Monday, July 25, 2016

The Role of Whiteness in the Philippines

In Vincente Rafael’s White Love and Other Events in Filipino History, he explored writings by women from the United States in order to examine the role of white women in the benevolent assimilation of the Philippines. Based on these readings, he concludes that “through the avid gaze of the natives, white women find their bodies mirrored back to them, returning as uncanny and therefore undomesticated figures available for public and promiscuous solicitation” (Rafael, 2000, p. 65). Since arriving to the Philippines as a white woman, I have had the same experiences that these women wrote about in the early 1900s. As I walked down the streets in Makati, men felt comfortable calling out to me and commenting on my appearance. In one case, a group of men stopped playing basketball to call out to me, “Hey, Barbie! Come here, Barbie!”

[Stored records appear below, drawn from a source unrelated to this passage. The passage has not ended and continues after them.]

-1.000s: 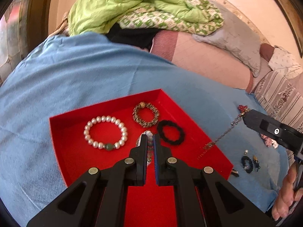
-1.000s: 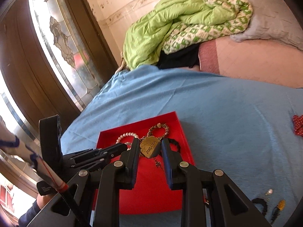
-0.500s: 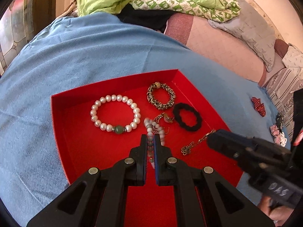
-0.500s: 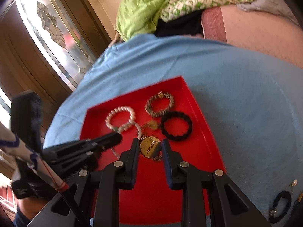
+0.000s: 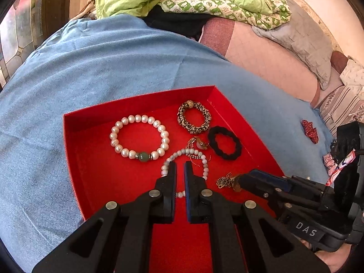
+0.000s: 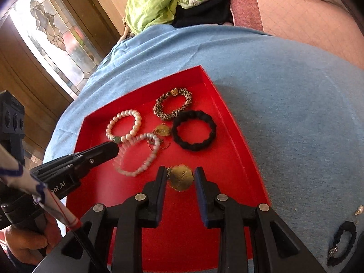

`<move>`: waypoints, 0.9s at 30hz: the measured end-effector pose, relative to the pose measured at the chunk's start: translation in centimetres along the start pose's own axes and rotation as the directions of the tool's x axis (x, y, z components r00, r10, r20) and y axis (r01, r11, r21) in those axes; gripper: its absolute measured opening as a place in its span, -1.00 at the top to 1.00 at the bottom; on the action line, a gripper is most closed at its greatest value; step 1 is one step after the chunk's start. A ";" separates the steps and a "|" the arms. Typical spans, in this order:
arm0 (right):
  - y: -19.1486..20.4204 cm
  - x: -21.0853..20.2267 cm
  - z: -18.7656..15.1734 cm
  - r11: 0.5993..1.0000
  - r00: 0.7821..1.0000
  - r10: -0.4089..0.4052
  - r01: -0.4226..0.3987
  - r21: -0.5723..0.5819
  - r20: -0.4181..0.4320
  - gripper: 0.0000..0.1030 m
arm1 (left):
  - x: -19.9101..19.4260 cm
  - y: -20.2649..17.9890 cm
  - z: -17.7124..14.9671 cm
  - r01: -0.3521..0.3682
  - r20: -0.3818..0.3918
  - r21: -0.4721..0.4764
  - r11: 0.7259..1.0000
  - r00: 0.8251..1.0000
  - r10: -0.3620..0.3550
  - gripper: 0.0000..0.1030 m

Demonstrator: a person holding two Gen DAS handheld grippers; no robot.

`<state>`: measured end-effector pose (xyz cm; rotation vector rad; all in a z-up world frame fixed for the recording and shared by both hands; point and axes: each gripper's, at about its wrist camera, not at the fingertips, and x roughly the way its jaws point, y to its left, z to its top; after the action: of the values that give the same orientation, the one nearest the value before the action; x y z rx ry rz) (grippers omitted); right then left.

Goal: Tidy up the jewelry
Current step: 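Open the left tool to drop the necklace while the right tool drops the keychain, then move both tools back to the remaining jewelry on the blanket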

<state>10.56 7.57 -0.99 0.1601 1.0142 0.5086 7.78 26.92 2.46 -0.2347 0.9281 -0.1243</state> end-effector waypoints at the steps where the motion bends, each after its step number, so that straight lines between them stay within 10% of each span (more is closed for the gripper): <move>1: -0.1 -0.4 0.1 1.000 1.000 0.005 -0.005 0.003 0.007 0.47 | -0.1 -0.1 0.0 0.001 0.004 0.000 1.000 1.000 -0.001 0.89; 17: -4.2 -8.3 -0.7 0.996 0.992 0.057 -0.065 0.067 0.109 0.47 | -3.5 -4.4 0.4 0.035 0.190 0.081 0.996 0.981 -0.050 0.74; 27: -12.5 -14.8 -5.8 0.980 0.988 -0.034 0.003 0.201 0.154 0.47 | -3.1 -10.6 -1.3 0.174 0.118 0.168 0.970 0.974 -0.195 0.74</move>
<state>3.59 -10.95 2.86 0.3647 0.9111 0.3700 4.82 17.12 6.76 -0.1812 0.7577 -0.3489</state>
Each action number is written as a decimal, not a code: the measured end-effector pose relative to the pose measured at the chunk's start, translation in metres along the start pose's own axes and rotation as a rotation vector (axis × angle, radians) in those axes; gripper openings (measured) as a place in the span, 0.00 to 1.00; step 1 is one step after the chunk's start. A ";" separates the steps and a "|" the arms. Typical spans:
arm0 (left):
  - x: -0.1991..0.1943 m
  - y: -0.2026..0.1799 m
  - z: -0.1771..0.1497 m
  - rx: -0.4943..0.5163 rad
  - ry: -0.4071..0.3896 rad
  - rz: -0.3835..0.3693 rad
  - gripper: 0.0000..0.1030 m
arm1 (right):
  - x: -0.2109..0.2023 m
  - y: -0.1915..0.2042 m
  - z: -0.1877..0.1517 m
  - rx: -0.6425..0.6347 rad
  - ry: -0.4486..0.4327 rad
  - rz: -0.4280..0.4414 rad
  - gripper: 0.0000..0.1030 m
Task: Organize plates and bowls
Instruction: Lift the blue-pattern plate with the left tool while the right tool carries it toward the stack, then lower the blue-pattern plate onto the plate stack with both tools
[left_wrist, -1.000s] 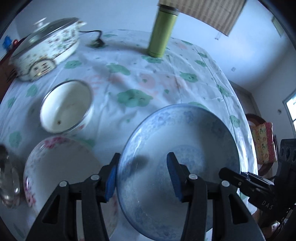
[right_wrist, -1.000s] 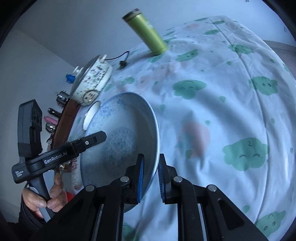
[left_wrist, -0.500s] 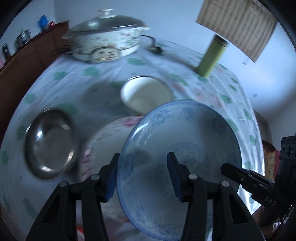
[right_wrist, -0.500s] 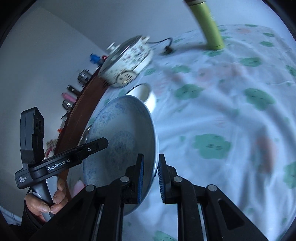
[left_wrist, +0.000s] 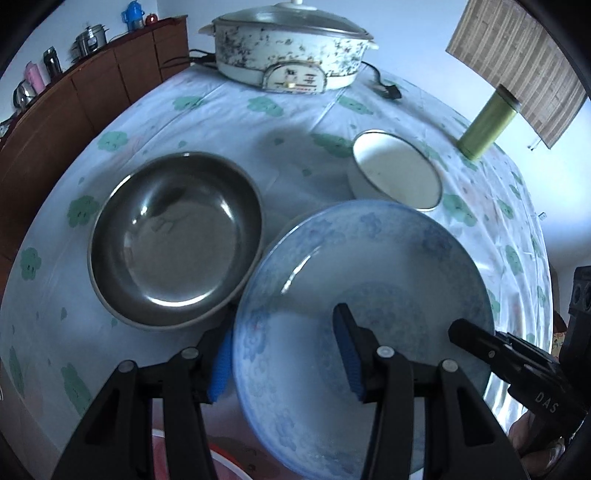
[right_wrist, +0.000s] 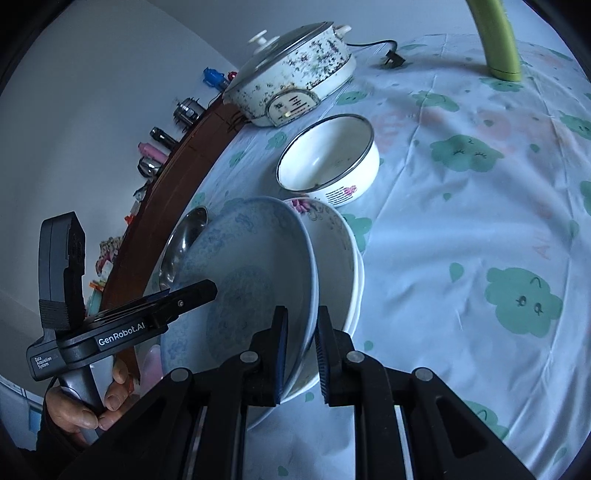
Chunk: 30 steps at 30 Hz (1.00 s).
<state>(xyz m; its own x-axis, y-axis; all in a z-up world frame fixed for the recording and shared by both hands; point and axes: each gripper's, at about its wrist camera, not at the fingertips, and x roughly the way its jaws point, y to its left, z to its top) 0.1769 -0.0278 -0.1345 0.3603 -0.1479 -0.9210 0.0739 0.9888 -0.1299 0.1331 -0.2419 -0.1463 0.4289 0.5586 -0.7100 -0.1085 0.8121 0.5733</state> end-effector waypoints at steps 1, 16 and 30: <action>0.000 0.000 0.000 0.001 0.000 0.003 0.47 | 0.001 0.001 0.001 -0.008 -0.003 -0.005 0.16; 0.014 -0.009 0.010 0.004 0.038 0.037 0.49 | 0.008 0.004 0.023 -0.062 0.059 -0.097 0.16; 0.019 -0.015 0.011 0.043 0.041 0.083 0.51 | 0.004 0.000 0.015 0.003 0.041 -0.068 0.17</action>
<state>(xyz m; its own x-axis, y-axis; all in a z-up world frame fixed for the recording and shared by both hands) 0.1930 -0.0456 -0.1461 0.3290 -0.0637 -0.9422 0.0855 0.9956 -0.0375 0.1488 -0.2418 -0.1428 0.3983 0.5086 -0.7633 -0.0775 0.8479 0.5245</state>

In our class discussion, we focused on how white women as well as mestizas are treated in the Philippines. I was asked if my experiences in the Philippines were similar to what I would experience in the United States. Even though catcalling does exist in the United States, I have rarely experienced it during a casual walk down the street. Where I feel I can go unnoticed in the United States, I feel like I cannot do the same in the Philippines. It makes me hyperaware of who I am and what I look like. I feel that I am objectified by how I look on the outside; I am scrutinized in everything I do in a way I am not used to back home.
Perhaps this shift comes from the idea that, in the Philippines, whiteness is “predicated on rather than freed from difference” (Rafael, 2000, p. 65). In America, many people of European descent have disassociated themselves with their past history and instead taken on the role of being white rather than be German, Spanish, Italian, etc. I personally have little knowledge of my family descent and history which has perhaps been forgotten so to further fit in with the American standard of white. In the United States, people of a multitude of backgrounds merge together to fit in. In that way, whiteness in the United States is free of difference and relies on the idea of fitting in to a certain standard. However, if you do not fit that standard, you face being ostracized and treated as inferior. On the other hand, in the Philippines, whiteness is no longer defined as devoid of difference and is instead based on being different.

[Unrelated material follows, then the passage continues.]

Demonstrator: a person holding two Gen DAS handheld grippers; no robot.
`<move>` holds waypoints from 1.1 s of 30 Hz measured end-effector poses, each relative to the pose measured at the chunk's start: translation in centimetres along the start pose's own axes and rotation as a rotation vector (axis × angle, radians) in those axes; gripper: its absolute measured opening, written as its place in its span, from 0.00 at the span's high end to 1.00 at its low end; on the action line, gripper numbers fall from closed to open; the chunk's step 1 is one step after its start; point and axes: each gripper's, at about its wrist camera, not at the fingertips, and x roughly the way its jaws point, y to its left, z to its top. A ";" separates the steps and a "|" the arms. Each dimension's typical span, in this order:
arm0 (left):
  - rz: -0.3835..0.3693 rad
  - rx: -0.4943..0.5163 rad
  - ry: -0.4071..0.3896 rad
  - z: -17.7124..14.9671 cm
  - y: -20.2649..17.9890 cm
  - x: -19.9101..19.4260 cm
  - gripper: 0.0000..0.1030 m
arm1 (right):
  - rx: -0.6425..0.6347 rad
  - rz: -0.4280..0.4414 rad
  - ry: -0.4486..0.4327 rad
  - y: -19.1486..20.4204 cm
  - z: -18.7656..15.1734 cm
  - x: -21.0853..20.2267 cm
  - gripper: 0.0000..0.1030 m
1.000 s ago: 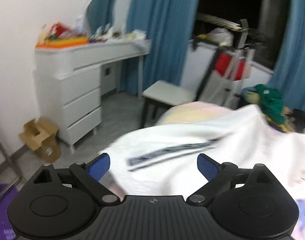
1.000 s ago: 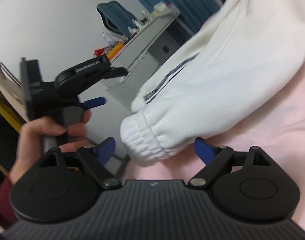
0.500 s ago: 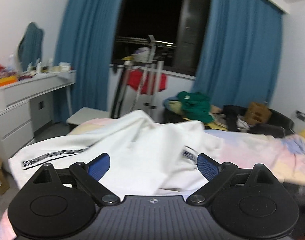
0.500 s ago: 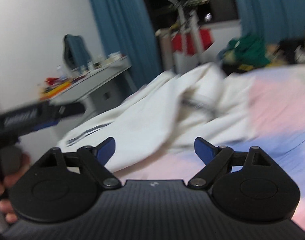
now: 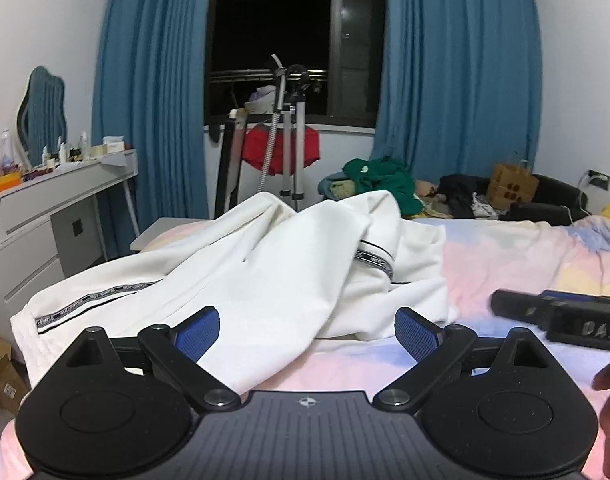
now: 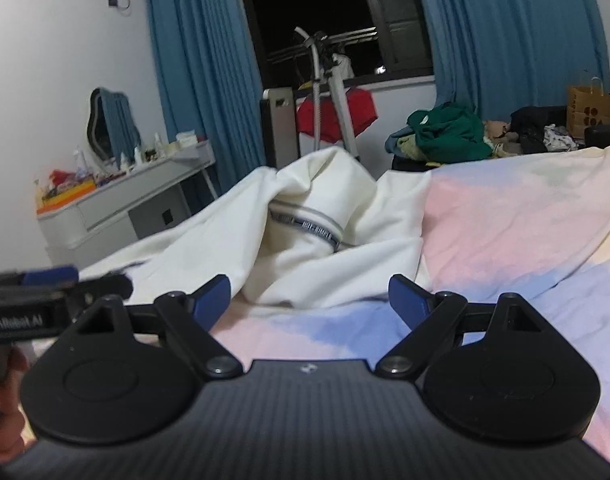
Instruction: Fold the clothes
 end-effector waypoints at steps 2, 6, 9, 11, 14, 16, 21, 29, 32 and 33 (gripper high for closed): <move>0.004 -0.015 0.002 0.3 1.2 0.3 0.07 | -0.004 -0.019 -0.017 0.2 0.0 -0.3 0.15; -0.006 -0.053 0.014 0.8 2.0 0.1 0.07 | -0.014 -0.045 -0.019 0.0 -0.1 -0.4 0.15; -0.007 -0.053 0.013 0.7 2.0 0.0 0.07 | -0.008 -0.050 -0.017 -0.1 0.0 -0.4 0.15; -0.001 -0.042 0.010 0.6 2.0 -0.2 0.07 | -0.003 -0.051 -0.016 -0.1 0.0 -0.4 0.15; 0.001 -0.031 0.008 0.2 2.0 -0.3 0.07 | 0.002 -0.056 -0.020 -0.2 0.1 -0.7 0.15; 0.006 -0.025 0.011 0.0 2.0 -0.2 0.07 | 0.008 -0.056 -0.023 -0.3 0.2 -1.0 0.15; 0.040 0.018 0.024 -0.5 1.8 0.5 0.07 | 0.033 -0.061 -0.036 -0.7 0.5 -1.9 0.15; 0.046 0.175 0.056 -0.4 0.2 4.7 0.07 | 0.097 -0.072 -0.020 -2.3 1.0 -2.1 0.15; 0.049 0.258 0.066 0.3 -0.3 7.0 0.07 | 0.123 -0.075 -0.004 -3.1 1.0 -1.7 0.15; 0.047 0.282 0.067 0.6 -0.4 7.9 0.07 | 0.133 -0.075 0.002 -3.4 0.9 -1.5 0.15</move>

Another excerpt from Rafael’s (2000) book states that “colonial domesticity in the tropics heralded the conjugation of whiteness with femininity as a sign of public entitlement as well as a source of private ambivalence” (p. 53). I have experience remnants of his statement in my past week in the Philippines. I feel privileged—not based on my actions or intentions but based on how I look. This can be represented by one of my first experiences in the Philippines when I checked into the New World Manila Bay Hotel and was rushed to the front of the line, past the other guests who were patiently waiting before me. I felt uncomfortable yet helpless in the situation because this treatment seemed like standard procedure to the workers yet is very foreign to me.
In the end, I start to wonder if the constant attention or hyperawareness of one’s actions is how it may be to be non-white in the United States. How can the experience of being a white woman in the Philippines be related to or contrasted by the experience of being non-white in the United States?

References
Rafael, V. (2000). Colonial domesticity: Engendering race at the edge of empire, 1899-1912. In White love and other events in Filipino history. (pp. 52-76). Durham, NC: Duke University Press.